§ **WHAT IS NEEDED**: Search the data below for the word "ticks" and copy each line that holds it.

§ **DATA SHOWN**:
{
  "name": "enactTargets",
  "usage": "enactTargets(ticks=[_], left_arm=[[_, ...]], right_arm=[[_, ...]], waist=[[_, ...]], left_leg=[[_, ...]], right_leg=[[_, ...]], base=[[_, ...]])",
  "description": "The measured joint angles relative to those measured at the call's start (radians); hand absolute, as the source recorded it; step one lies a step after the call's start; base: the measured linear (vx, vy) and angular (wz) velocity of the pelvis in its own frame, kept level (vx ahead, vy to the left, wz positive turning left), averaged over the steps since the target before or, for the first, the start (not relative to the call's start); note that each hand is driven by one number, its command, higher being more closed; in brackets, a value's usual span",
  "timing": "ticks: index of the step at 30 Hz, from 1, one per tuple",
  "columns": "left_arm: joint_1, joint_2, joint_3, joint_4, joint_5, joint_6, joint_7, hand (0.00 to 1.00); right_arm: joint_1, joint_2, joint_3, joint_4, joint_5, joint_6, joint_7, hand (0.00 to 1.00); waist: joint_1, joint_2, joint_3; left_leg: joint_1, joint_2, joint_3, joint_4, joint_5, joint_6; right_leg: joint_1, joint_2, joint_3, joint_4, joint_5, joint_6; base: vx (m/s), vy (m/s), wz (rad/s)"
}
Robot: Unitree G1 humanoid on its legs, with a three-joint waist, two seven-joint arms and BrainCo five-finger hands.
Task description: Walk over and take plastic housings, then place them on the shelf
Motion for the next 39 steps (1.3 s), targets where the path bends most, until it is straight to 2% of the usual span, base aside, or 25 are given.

§ **EXERCISE RESPONSE**:
  "usage": "enactTargets(ticks=[_], left_arm=[[_, ...]], right_arm=[[_, ...]], waist=[[_, ...]], left_leg=[[_, ...]], right_leg=[[_, ...]], base=[[_, ...]])",
  "timing": "ticks: index of the step at 30 Hz, from 1, one per tuple",

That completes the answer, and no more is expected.